Figure 3 shows CPPS’s energy consumption (left figure) and performance (right figure) for different setups (number of threads, SPKs and DVFS). For the sake of readability, only 6 distinct frequencies are reported. The results show strong correlations with the previous results and unveil that the number of threads contributes to which SPK-frequency configuration should be selected. All the SPKs give better energy consumption in lower frequencies independent of the number of threads. The energy consumption increases when deploying more than 8 threads, due to the activation of the second socket and the memory bandwidth saturation on the first socket. The memory bandwidth saturation can cause severe performance loss to CPPS and eventually leads to energy increase.

Fig. 3.
figure 3

CPPS’s energy and performance behavior when configured with different SPKs and executed under different frequencies for problem size of \(10^9\) 32-bit integers

In addition, Fig. 3 shows great energy reductions and performance improvements when using OSPKs against the trivial_seq, independent of the number of threads and the CPU frequency. By choosing an OSPK over trivial_seq, CPPS can achieve great energy gains (24 %–55 %). For instance, by using two threads, frequency 2.4 GHz and seq2_A:8_V:2, CPPS achieves 35 % less energy compared to trivial_seq. At the same time, it is noticeable that lower the frequency we choose, higher is the performance reduction penalty (right figure). However, CPPS’s performance penalization rate varies across SPKs and number of threads.

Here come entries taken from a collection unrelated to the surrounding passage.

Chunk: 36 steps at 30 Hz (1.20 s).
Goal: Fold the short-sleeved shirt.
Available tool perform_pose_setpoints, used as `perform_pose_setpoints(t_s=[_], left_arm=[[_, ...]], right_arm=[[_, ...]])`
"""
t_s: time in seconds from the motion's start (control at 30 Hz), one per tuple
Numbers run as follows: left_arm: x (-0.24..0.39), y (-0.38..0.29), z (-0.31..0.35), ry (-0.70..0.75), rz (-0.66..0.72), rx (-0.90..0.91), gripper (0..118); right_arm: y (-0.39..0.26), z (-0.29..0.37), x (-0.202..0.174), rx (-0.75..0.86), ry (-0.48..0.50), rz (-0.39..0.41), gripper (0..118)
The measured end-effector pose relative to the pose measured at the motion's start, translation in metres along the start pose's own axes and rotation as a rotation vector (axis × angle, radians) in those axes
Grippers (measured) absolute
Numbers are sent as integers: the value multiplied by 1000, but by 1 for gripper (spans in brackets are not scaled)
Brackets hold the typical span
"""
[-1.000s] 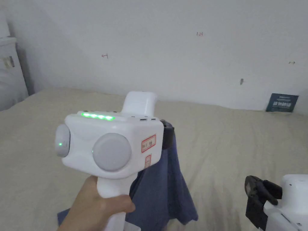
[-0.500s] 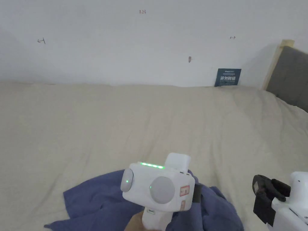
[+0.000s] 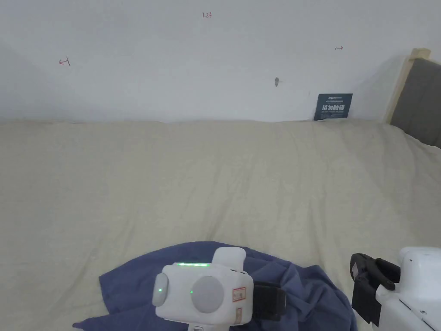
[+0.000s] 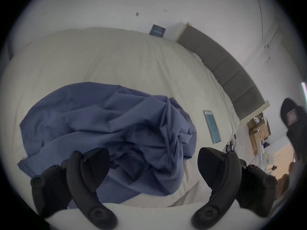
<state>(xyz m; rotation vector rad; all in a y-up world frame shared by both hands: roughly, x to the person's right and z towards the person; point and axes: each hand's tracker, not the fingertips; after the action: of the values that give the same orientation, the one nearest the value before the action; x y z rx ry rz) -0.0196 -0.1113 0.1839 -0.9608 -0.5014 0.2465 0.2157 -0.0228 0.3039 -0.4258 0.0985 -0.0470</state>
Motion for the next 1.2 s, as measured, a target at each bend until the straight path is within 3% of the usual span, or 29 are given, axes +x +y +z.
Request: perform_pose_setpoints(t_s=[0.07,0.1,0.17,0.2,0.3,0.63,0.73,0.77,0.8,0.83,0.87,1.0,1.2], left_arm=[[-9,-4,27,17,-12,41,105],[-13,-8,42,62,-41,80,94],[-23,-17,66,191,-86,105,42],[-30,-22,77,245,-87,122,25],[-58,-48,114,270,-43,137,0],[-169,-116,177,450,289,147,0],[-185,-117,175,494,306,175,0],[-192,-115,172,495,296,172,14],[-198,-111,170,508,295,157,41],[-203,-108,167,524,304,150,83],[-207,-106,159,513,310,139,100],[-226,-92,143,441,366,125,100],[-243,-66,92,485,277,28,100]], right_arm=[[1,1,-8,3,16,15,2],[1,2,-13,6,25,20,2],[2,3,-24,8,50,30,2],[2,2,-30,10,60,34,2],[2,1,-47,7,97,50,2],[-1,-17,-106,-14,219,106,2],[-1,-24,-121,-31,267,107,2],[-1,-26,-128,-37,272,117,2],[-2,-28,-133,-47,278,134,2],[-4,-30,-137,-51,282,149,2],[-5,-32,-143,-59,289,169,2],[-10,-43,-157,-93,298,206,2],[-15,-63,-163,-137,297,225,2]])
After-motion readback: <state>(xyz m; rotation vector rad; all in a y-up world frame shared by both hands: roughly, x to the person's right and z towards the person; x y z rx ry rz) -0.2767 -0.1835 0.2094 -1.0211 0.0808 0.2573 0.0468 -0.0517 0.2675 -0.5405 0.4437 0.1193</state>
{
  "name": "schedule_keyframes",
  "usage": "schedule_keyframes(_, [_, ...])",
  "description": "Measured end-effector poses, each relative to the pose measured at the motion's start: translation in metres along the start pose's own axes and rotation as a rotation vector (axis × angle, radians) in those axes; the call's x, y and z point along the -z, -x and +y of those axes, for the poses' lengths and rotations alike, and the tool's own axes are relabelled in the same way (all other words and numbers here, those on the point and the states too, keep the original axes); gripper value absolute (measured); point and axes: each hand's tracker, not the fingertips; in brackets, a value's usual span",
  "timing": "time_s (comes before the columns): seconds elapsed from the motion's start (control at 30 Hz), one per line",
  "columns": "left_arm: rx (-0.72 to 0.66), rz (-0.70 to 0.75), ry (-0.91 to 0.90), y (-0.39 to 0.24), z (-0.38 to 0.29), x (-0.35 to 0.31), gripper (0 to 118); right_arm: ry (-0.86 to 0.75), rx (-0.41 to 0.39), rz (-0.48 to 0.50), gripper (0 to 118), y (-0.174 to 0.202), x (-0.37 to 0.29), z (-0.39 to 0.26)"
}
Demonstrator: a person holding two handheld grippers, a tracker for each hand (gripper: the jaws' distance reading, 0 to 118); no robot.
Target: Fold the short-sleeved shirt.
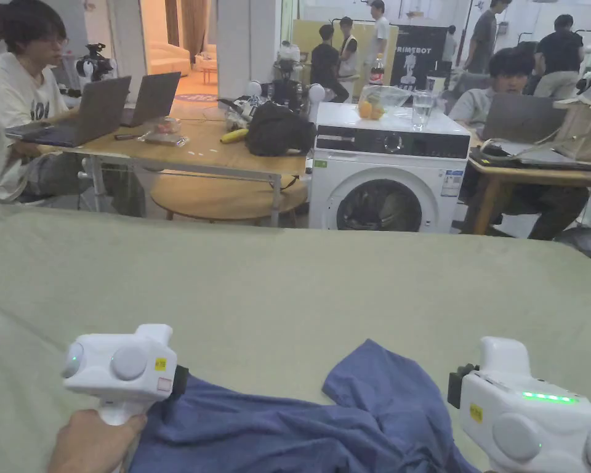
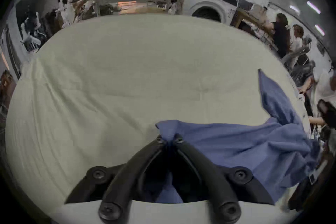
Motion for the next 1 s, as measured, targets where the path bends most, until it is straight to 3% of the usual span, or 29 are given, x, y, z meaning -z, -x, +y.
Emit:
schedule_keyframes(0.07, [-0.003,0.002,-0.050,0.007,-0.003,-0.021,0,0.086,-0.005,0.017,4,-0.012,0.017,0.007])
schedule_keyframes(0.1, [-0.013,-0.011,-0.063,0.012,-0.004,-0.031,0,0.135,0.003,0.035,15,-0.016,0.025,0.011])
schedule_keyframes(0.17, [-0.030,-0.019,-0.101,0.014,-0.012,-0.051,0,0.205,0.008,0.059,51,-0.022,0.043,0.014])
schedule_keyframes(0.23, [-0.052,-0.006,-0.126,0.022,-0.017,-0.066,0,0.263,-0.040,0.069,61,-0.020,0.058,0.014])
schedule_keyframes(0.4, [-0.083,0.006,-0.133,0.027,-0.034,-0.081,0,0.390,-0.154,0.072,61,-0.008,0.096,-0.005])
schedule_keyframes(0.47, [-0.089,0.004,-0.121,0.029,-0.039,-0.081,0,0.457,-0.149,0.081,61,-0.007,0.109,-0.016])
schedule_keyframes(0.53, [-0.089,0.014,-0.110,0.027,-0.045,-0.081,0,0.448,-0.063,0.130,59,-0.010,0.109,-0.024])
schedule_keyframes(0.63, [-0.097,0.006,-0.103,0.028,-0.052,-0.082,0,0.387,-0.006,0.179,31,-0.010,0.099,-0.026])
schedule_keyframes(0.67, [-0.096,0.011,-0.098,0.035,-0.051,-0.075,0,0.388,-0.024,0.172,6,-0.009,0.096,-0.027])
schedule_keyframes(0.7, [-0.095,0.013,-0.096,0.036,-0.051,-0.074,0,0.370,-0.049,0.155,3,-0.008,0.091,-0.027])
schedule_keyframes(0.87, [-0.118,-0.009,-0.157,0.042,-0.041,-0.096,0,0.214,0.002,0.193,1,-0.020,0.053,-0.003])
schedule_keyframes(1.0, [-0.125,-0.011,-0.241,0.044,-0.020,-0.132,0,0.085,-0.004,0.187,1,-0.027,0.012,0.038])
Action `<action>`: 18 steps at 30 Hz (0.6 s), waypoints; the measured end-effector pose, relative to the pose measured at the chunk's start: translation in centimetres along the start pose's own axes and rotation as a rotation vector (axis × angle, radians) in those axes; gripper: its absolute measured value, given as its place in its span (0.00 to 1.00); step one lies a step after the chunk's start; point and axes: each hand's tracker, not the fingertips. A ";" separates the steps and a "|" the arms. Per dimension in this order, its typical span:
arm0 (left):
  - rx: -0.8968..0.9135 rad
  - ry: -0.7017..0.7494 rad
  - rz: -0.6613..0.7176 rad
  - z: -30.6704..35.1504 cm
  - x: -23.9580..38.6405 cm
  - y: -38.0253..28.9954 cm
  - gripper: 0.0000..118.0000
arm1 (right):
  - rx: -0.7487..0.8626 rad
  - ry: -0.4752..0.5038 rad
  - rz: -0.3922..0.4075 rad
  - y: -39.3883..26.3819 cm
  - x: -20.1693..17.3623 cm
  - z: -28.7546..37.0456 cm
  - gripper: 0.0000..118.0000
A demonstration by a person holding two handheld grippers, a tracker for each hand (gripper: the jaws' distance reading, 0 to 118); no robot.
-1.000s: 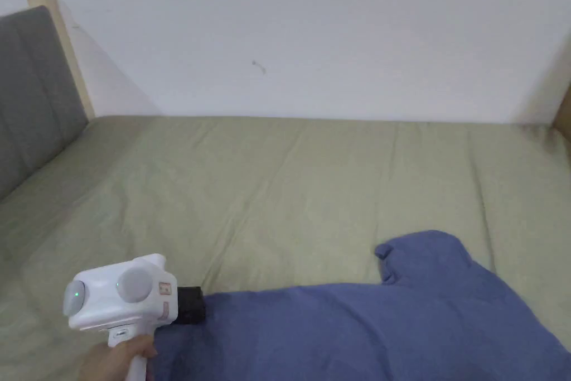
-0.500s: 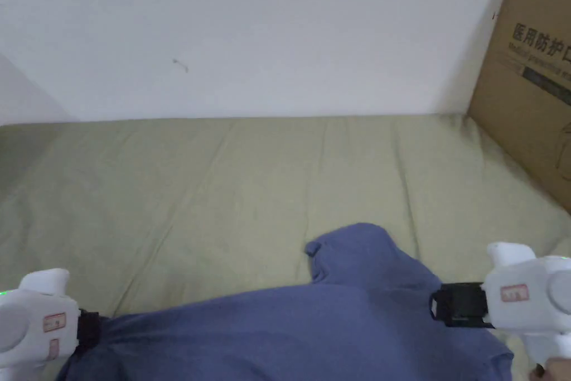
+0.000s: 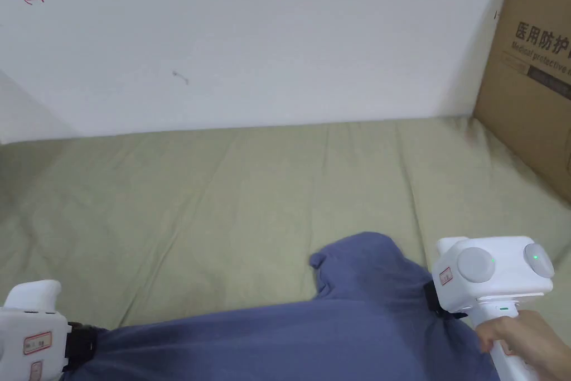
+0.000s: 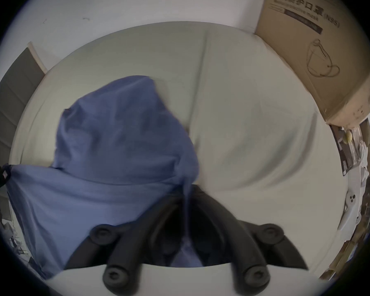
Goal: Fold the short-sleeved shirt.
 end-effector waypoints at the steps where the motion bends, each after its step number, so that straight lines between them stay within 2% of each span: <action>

For instance, by using an OSPK, such as, seq1_A:4_V:4 or seq2_A:8_V:2 or seq3_k:1_V:8, and two threads, CPPS’s performance penalization rate increases (3.7 %–8.2 %) while descending to lower frequency levels but improves with more threads (16 threads: 1.3 %–5.2 %). In contrast, by activating trivial_seq the rate range is 4 %–8.4 % and stays constant in more threads.

5 Conclusion

This paper has presented CPPS (cache-aware parallel prefix-sums) and a variety of OSPKs (optimized sequential prefix-sums kernel). We have provided performance/energy results of CPPS running with different configurations (SPK (sequential prefix-sums kernel), TPP (thread placement policy), CPU frequency and number of threads), as well as for various SPKs. Overall, through experiments we demonstrate that the OSPKs can improve CPPS’s performance from 24 % to 54 % compared to trivial_seq when running on the maximum frequency. We demonstrate that choosing OSPK over trivial_seq delivers more energy savings (24 %–55 %) to CPPS in lower frequencies. Our results indicate better energy reduction rate while descending to lower frequency levels when OSPKs are plugged into CPPS rather than trivial_seq. In addition, we show the impact of thread placement across NUMA nodes to the energy consumption. Our results indicate significant energy reductions up to 47.5 % when placing threads in fewer NUMA nodes with almost negligible performance degradation and up to 56.73 % when considering both OSPK and TPP.

In general, finding the most energy efficient CPPS is a multivariable optimization problem and the necessity of developing an auto-tuning mechanism generating performance/energy optimized CPPS code is crucial. In the future, we are interested in studying CPPS’s performance/energy behavior on larger shared memory systems and on Intel’s Xeon Phi coprocessor. Exploiting latter’s wide register vectors could lead to more energy savings and potentially benefit applications like summed-area table (SAT) which extensively use SPK.